Conventional Resources
In order to forecast well behavior in a field, the reservoir model must be able to match the history of all the wells in the field with reasonable accuracy. Matching the production history (dynamic variables) of a reservoir is necessary but not sufficient in order to use the model for the purposes such as forecasting the reservoir behavior, optimizing its production and recovery, and identifying the location of the new infill wells.
This short document summarizes the contribution of a new technology (new, compared to traditional numerical reservoir simulation) that incorporates Artificial Intelligence and Machine Learning to perform automated history matching for data-driven reservoir modeling in conventional plays. History matching is defined as “the process by which the input data to a reservoir simulation model (geological description, fluid properties, relative permeability, etc.) are altered in such a way to match the recorded data (fluid rates, pressures, tracers, temperatures, etc.)"[1].

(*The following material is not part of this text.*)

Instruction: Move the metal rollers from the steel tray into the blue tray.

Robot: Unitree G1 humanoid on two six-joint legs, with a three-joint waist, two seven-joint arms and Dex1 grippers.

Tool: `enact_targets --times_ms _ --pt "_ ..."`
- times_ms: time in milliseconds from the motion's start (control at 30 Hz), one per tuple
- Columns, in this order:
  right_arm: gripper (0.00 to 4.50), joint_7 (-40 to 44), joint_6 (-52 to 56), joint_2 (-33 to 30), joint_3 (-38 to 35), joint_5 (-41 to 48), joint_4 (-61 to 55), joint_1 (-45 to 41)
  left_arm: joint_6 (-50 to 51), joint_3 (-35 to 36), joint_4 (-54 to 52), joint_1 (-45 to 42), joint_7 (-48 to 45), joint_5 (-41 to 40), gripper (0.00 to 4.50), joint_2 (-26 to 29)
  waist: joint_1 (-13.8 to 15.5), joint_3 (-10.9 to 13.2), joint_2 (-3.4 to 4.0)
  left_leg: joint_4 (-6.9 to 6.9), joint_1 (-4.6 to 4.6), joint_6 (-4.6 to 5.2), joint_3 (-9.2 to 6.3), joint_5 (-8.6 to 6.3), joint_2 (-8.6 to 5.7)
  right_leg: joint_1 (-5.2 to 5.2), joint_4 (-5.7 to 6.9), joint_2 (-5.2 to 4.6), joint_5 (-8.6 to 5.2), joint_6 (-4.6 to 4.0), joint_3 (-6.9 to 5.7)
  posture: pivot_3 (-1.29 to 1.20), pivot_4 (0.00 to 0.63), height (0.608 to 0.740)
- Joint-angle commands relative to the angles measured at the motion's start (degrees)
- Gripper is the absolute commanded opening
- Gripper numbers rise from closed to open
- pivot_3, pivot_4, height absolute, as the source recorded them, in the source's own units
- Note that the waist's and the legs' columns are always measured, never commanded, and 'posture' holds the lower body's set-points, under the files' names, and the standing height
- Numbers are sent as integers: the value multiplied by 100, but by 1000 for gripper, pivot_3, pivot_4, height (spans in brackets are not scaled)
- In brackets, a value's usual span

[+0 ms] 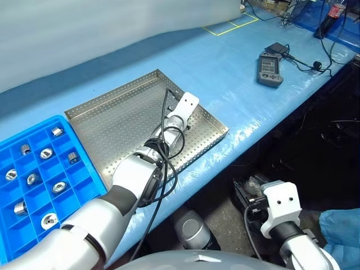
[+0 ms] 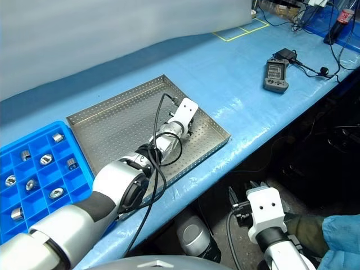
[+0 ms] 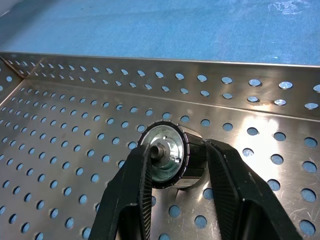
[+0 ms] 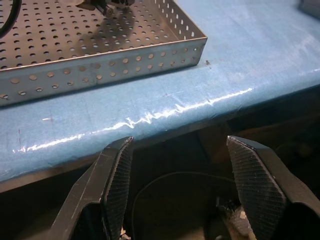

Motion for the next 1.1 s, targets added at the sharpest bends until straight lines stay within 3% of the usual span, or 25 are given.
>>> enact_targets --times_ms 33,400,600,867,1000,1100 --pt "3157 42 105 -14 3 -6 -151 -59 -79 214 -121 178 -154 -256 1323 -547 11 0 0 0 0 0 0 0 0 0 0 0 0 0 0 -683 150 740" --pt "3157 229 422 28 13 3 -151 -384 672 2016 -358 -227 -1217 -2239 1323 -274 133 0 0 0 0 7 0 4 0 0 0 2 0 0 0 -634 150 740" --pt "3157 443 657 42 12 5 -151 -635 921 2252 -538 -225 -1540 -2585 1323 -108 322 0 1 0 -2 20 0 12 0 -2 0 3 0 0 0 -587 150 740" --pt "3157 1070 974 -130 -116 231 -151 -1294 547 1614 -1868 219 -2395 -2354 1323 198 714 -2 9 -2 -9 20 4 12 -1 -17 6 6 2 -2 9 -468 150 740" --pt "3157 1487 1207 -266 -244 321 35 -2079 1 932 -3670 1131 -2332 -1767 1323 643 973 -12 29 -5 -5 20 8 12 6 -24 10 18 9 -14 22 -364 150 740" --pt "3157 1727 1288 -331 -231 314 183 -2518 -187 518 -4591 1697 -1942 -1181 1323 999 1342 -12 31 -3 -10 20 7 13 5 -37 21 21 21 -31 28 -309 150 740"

Currently there are two types of reservoir modeling:
1. Traditional Numerical Reservoir Simulation and Modeling:
These are reservoir models developed based on our geological interpretations and current understanding of the general physics of fluid flow in the porous media. Depending on who is involved in the development of such reservoir models, it might include large amounts of biases, predigests, preconceived notions, as well as perceptions, interpretations, and beliefs,
2. Data-Driven Reservoir Simulation and Modeling:
These are reservoir models developed purely and completely based on facts, reality, and field measurements using pattern recognition capabilities of Artificial Intelligence and Machine Learning. Development of Data-Driven Reservoir Models require domain expertise (data-knowledge fusion).
During the life of an oilfield two sets of measurements are performed. One set of the field measurements are associated with drilling, completion, reservoir (rock and fluid) characteristics, while the other set of field measurements are associated with operations and production including well test and workovers. In the context of this document, we will call these measurements, two sets of realities. First set realities are associated with the reservoir and the second set of realities are associated with production. The objective of reservoir simulation and modeling is to relate (correlate) these two sets of measurements to one another.

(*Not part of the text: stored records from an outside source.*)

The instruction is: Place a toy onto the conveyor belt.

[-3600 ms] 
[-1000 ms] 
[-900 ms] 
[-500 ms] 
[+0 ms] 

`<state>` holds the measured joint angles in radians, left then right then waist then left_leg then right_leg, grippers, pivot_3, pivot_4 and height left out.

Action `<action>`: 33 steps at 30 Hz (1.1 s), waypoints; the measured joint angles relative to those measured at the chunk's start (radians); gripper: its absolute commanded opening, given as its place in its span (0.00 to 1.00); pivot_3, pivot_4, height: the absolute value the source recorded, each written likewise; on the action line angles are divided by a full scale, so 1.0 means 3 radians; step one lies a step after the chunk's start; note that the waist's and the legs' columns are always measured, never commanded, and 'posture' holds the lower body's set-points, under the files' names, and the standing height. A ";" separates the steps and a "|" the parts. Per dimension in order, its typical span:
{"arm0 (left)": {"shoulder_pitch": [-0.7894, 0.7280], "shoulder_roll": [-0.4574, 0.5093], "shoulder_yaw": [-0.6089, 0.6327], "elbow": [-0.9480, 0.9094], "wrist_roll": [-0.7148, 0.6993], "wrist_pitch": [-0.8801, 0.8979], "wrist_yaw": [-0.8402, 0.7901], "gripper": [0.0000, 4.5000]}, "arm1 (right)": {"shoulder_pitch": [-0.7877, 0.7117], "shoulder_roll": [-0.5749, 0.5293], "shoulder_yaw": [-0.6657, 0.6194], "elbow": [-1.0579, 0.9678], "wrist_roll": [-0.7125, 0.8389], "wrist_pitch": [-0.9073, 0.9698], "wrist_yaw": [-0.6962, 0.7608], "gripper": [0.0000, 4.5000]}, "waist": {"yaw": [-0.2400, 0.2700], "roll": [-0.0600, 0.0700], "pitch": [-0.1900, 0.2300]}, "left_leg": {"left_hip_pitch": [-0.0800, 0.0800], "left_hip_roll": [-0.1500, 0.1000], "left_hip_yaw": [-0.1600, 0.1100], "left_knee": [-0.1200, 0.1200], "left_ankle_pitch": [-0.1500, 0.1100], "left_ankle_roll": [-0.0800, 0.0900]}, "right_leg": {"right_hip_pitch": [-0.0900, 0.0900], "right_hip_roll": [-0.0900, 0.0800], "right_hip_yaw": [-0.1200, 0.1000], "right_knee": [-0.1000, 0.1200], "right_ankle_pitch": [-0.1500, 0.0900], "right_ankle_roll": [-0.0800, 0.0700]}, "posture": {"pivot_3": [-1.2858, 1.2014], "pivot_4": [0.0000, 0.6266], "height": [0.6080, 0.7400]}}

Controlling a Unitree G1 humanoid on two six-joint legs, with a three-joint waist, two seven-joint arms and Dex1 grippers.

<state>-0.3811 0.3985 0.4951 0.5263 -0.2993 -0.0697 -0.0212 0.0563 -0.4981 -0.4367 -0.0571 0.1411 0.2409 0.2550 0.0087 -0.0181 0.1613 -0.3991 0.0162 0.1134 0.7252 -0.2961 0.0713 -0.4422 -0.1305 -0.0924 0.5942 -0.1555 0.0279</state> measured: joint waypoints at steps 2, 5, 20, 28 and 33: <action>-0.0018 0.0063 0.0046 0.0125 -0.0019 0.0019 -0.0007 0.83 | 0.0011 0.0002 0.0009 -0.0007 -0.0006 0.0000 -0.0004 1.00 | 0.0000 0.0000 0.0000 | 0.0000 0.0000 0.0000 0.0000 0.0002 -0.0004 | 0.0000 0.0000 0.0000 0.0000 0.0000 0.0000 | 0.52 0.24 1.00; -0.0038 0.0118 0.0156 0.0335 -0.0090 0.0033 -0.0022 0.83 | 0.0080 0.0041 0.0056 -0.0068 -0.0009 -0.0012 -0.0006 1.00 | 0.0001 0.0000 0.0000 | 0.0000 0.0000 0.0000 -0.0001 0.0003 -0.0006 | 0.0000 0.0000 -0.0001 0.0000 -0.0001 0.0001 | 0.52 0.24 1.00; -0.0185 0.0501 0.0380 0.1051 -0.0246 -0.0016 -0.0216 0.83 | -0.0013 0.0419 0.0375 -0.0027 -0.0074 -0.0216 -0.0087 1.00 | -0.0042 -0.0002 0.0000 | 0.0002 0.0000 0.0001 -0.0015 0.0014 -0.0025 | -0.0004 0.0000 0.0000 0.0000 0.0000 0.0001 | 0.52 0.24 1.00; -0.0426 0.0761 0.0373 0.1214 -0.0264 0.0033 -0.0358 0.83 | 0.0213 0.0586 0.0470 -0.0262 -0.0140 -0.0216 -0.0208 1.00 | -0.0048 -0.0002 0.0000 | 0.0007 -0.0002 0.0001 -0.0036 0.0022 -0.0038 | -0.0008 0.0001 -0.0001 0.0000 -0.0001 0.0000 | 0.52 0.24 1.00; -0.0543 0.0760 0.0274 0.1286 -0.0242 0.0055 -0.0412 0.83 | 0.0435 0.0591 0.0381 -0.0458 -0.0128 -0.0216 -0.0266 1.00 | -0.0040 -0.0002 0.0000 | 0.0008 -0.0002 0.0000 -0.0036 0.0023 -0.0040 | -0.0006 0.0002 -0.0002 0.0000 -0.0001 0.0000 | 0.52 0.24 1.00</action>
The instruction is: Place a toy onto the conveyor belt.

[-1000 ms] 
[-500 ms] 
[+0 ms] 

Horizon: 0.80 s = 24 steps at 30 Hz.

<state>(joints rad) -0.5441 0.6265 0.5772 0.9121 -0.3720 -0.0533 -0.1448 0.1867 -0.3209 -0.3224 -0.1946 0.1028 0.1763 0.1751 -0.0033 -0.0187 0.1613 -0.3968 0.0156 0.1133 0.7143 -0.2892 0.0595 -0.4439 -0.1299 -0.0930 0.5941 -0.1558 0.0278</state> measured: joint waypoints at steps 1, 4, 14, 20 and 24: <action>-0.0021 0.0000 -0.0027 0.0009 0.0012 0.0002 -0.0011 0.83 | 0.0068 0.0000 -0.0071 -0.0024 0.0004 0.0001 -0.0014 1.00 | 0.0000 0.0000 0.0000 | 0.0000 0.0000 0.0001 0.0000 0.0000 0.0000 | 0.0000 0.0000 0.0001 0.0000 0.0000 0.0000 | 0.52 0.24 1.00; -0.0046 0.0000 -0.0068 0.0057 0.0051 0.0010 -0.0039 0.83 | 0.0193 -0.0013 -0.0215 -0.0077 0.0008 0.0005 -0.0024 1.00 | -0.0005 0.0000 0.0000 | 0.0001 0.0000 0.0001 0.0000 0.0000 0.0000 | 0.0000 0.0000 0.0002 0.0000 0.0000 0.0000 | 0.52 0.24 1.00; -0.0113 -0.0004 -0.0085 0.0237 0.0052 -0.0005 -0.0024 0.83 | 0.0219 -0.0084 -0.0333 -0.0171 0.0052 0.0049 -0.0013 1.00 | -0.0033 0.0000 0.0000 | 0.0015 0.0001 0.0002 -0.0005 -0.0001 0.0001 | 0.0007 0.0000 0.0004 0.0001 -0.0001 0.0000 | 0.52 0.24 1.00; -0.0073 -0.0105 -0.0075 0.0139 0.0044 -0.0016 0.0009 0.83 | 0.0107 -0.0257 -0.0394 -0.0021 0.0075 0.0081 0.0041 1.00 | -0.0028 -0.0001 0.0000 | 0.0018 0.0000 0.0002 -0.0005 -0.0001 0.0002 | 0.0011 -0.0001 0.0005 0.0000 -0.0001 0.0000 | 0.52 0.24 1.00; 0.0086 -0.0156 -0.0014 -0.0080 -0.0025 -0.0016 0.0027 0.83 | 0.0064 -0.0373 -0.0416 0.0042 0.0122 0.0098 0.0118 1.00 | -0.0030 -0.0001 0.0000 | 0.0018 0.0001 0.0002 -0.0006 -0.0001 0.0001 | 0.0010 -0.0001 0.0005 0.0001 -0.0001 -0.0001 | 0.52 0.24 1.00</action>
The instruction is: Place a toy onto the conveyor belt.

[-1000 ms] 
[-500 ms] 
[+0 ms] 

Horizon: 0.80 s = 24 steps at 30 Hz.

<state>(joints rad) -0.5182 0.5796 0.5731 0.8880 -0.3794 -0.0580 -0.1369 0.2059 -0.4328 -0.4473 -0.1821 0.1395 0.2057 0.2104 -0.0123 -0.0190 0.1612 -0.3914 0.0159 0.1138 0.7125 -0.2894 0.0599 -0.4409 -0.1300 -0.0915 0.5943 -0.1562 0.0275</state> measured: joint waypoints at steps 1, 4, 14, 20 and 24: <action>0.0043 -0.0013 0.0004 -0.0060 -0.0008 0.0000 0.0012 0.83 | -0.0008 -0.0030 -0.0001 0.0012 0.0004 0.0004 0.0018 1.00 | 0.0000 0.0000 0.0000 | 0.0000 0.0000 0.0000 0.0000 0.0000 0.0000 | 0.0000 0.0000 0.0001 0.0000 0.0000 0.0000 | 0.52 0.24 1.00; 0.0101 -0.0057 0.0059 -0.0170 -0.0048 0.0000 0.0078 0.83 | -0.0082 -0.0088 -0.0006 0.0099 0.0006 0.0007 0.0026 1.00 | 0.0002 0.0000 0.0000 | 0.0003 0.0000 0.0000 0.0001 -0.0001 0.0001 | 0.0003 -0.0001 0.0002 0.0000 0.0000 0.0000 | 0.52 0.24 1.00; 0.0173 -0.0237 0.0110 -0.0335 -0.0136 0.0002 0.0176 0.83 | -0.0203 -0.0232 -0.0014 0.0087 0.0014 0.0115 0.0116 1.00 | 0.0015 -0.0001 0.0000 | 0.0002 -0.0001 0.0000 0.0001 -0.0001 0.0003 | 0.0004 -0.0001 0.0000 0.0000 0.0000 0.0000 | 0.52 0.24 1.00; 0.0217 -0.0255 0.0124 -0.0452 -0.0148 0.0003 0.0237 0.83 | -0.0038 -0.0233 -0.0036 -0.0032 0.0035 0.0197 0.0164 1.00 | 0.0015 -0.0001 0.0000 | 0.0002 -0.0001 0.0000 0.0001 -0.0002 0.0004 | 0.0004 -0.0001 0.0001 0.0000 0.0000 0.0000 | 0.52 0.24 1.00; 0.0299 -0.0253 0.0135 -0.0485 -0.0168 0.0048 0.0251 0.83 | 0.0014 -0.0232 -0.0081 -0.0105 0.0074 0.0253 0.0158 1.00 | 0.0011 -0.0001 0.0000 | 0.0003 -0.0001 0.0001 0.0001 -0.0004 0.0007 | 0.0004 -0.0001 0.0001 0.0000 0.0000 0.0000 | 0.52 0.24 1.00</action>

History Matching with Numerical Simulation
In the context of history matching, in traditional numerical reservoir simulation, the “base model” is developed initially based on the first set of realities (measured reservoir related data). The fact is that the “base model” never matches the second set of realities (measured production from the field). As mentioned before, since two sets of realities (field measurements) are being considered, we need to either modify them both or select one of the sets for modification in order to accomplish a match for the second set. During the history matching process of the traditional numerical reservoir simulation, the first set of "realities" are modified in order for the model to match the second set of realities.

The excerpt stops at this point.